Development budgets might be super tight and the rules and regulations largely frozen for 2021, but that hasn't stopped the Aston Martin team from making some major progress with their current race car.
In fact according to the team's performance director Tom McCullough, pretty much every part of the AMR21 that you can see from the outside has been changed to some degree since the start of the season.
“It was and is a more or less never-ending process of iterative development," he said this week. "As a result there is almost no externally visible part of our car that has not been improved in some way between Bahrain and Silverstone.
"To put it another way, if a part of our car is licked by the wind, we have probably updated it at some point over the past four months," he said in a half-term report issued by the team this week.
The team had a notable success when Sebastian Vettel took second place in the Azerbaijan Grand Prix. It looked like he had repeated that achievement in Hungary, only for the car to be disqualified for a fuel irregularity.
But McCullough is looking on the positive side, noting that the original result has provided evidence of Aston Martin's progress with more to come in the second half of the season following the summer shutdown.

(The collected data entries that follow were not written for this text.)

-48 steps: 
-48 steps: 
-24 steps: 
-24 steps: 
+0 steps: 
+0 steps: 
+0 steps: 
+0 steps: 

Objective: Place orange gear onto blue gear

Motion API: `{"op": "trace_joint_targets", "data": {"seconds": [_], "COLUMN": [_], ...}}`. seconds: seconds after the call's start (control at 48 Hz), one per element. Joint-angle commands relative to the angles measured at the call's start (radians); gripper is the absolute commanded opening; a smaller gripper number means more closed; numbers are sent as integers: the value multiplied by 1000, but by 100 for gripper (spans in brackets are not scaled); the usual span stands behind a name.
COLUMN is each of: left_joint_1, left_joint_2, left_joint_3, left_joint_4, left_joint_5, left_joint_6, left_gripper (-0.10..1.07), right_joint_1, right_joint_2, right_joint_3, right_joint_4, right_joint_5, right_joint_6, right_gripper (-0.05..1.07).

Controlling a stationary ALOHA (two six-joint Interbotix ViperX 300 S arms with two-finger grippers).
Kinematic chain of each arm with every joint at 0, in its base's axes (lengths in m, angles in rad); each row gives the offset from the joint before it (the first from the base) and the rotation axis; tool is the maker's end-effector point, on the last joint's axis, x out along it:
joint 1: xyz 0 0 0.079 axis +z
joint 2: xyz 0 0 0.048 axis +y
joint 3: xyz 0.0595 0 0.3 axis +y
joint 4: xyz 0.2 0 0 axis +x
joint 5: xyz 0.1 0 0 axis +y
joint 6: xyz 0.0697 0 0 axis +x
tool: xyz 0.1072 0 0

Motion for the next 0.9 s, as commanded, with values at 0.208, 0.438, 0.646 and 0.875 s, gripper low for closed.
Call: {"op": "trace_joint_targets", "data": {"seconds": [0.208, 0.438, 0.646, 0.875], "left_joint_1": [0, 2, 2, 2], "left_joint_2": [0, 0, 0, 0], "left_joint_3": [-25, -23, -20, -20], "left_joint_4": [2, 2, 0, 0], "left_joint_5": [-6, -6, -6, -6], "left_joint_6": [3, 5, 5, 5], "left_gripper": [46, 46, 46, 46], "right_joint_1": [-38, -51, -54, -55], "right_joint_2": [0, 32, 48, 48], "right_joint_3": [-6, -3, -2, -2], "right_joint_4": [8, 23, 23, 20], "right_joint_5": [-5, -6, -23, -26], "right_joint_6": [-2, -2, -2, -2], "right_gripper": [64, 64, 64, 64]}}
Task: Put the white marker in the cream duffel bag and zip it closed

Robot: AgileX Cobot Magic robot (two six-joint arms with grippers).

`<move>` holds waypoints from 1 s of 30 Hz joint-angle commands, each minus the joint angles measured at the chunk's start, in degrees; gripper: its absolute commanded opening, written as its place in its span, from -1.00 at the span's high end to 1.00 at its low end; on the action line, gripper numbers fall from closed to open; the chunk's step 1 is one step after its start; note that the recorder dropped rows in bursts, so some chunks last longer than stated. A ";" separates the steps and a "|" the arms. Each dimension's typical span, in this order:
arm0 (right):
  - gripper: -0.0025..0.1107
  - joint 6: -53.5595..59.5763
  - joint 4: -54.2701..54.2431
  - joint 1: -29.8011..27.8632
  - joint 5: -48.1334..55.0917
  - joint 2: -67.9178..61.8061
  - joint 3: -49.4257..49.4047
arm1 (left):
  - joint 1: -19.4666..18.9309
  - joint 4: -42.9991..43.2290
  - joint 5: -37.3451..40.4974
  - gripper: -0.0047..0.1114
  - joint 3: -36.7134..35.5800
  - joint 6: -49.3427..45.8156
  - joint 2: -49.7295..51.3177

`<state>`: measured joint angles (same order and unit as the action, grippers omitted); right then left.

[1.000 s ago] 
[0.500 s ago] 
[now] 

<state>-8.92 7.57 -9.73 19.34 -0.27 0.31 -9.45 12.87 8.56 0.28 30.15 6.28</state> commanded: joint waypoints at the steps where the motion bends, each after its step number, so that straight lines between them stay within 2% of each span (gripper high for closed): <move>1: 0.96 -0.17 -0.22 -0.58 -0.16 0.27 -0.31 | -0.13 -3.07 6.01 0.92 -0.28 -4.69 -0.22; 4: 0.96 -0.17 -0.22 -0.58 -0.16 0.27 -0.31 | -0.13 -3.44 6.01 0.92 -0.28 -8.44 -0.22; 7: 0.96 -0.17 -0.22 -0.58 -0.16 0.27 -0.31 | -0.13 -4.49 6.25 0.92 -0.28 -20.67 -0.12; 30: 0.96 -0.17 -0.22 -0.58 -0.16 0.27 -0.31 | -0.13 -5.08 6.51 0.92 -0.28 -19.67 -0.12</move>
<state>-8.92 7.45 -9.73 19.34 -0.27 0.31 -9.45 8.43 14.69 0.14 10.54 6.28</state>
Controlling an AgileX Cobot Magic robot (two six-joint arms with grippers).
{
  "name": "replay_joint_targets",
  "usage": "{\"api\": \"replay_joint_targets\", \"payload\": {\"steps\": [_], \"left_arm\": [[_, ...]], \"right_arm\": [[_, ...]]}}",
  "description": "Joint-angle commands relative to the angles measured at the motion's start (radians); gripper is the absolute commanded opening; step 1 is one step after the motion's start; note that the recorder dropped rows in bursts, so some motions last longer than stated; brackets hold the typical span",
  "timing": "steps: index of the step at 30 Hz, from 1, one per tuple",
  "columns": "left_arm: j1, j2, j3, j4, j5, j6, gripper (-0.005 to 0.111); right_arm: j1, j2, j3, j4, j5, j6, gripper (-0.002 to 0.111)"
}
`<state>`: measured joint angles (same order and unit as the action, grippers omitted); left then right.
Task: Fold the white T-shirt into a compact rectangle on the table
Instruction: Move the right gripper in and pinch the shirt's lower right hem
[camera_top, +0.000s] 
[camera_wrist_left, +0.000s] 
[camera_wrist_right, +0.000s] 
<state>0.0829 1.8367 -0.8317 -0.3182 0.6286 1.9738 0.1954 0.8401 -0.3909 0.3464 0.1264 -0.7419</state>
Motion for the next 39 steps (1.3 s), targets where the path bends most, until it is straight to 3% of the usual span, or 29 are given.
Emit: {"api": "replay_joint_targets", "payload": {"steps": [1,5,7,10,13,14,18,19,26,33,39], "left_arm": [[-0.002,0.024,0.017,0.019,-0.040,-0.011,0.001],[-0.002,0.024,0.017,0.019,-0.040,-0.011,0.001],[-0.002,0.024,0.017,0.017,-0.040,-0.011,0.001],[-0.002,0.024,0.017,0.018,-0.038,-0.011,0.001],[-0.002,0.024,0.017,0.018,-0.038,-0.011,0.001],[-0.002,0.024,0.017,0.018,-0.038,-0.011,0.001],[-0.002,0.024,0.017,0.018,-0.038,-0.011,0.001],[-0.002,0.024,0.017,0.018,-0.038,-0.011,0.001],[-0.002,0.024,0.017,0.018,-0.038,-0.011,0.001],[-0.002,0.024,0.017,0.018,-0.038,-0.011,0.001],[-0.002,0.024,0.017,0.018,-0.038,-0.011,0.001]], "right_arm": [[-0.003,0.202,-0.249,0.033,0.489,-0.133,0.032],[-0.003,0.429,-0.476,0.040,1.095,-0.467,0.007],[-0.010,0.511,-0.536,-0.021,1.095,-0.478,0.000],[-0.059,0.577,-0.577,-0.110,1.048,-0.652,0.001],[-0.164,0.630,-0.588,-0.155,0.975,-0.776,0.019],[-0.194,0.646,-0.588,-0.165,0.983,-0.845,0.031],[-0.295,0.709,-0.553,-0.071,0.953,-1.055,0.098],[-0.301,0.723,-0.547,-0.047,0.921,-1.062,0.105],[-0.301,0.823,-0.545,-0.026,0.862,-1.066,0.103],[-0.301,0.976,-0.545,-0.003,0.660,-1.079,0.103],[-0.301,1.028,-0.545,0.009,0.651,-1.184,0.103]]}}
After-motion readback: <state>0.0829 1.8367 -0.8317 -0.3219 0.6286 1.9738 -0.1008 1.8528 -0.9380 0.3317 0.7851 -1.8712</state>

“It is working," he insisted. "We know that our car is still not the fastest, but it is now closer in performance to the cars of our principal rivals than it was at the beginning of the season.
"That's the result of a carefully managed programme of aero improvement that has necessarily involved trial and error but has also delivered real results.
“It has been a very impressive body of work, and I salute my colleagues for it,” he added.
McCullough also acknowledged that it had taken Vettel time to get used to the car after his move from Ferrari over the winter.
“Our new boy Sebastian, was at first disadvantaged by his initial unfamiliarity with the way our car operates and feels, then by the unreliability that he suffered in the pre-season test in Bahrain.
“But he has worked very diligently since then, in our simulator at the factory and at the circuits, to help us analyse our previous races with a view to preparing for our upcoming races in the best way possible.”
Despite the recent improvement in race performance, Aston Martin might have hit the end of the road when it comes to development on the current car with attention now firmly focused on the new rules and regulations for 2022.
"Like almost all the teams, after the summer shutdown we will transfer that effort and resource to the task of making our 2022 car as competitive as possible," McCullough agreed.